ASSIGNMENT:
Repeat the listing below in full and exactly. Pictures are to be omitted.

┌──

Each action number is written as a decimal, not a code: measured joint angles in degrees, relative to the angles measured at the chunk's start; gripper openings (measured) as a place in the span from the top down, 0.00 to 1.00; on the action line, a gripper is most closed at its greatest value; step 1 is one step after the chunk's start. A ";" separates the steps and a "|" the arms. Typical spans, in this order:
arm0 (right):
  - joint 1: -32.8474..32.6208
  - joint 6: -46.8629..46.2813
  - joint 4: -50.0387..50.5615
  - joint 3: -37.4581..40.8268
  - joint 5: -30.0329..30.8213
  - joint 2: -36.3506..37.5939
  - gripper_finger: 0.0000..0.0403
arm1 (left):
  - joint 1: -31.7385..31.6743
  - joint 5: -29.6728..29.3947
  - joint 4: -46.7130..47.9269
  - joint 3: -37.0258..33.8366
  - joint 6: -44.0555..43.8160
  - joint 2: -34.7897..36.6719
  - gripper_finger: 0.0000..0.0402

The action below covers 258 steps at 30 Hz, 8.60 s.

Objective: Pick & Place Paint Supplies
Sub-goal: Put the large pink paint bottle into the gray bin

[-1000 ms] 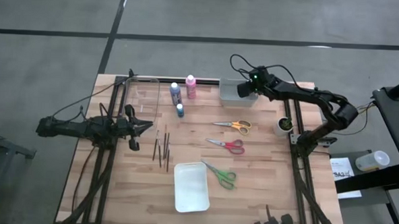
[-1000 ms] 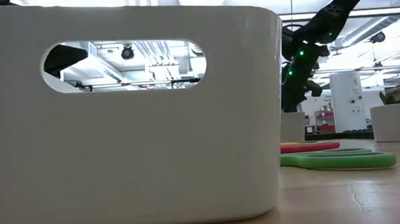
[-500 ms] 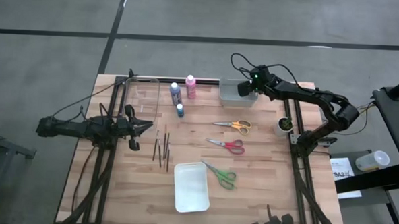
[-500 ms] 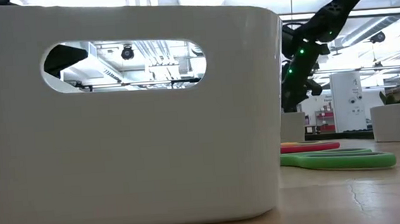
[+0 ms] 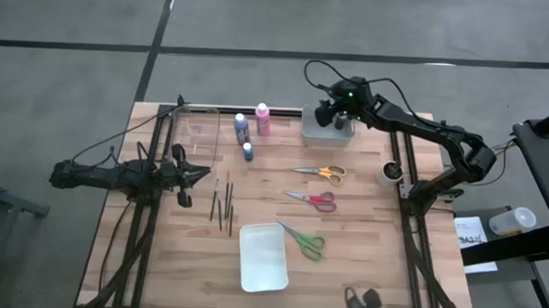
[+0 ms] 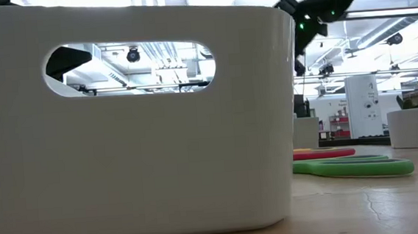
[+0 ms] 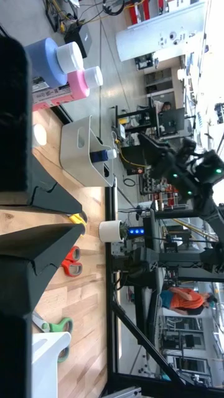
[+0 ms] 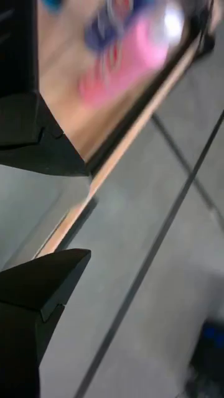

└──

FINAL ANSWER:
Each action number is written as a decimal, not a code: measured joint angles in degrees, relative to the angles measured at the chunk's start; gripper openings (measured) as a place in the span from the top down, 0.00 to 1.00; on the action line, a gripper is most closed at its greatest value; step 1 is one step after the chunk's start. A ";" separates the steps and a "|" the arms. Typical spans, in this order:
arm0 (right):
  - joint 1: -32.8474..32.6208
  - joint 6: -46.8629..46.2813
  - joint 4: -50.0387..50.5615
  - joint 3: -37.4581..40.8268
  - joint 5: -30.0329..30.8213
  - joint 2: -36.3506..37.5939
  - gripper_finger: 0.0000..0.0403
arm1 (left):
  - joint 1: -31.7385..31.6743
  - joint 5: -29.6728..29.3947
  - joint 4: -46.7130..47.9269
  - joint 3: -37.0258..33.8366
  - joint 6: -44.0555..43.8160
  - joint 2: -34.7897..36.6719
  - gripper_finger: 0.0000..0.0402

The action below covers 258 steps at 30 Hz, 8.60 s.

Objective: Pick & Place Paint Supplies
Sub-goal: Put the large pink paint bottle into the gray bin

[-1000 ms] 
[-1000 ms] 
[-500 ms] 
[-500 ms] 
[+0 ms] 
[+0 ms] 
[+0 ms] 
[+0 ms] 

This concludes the response to the exercise.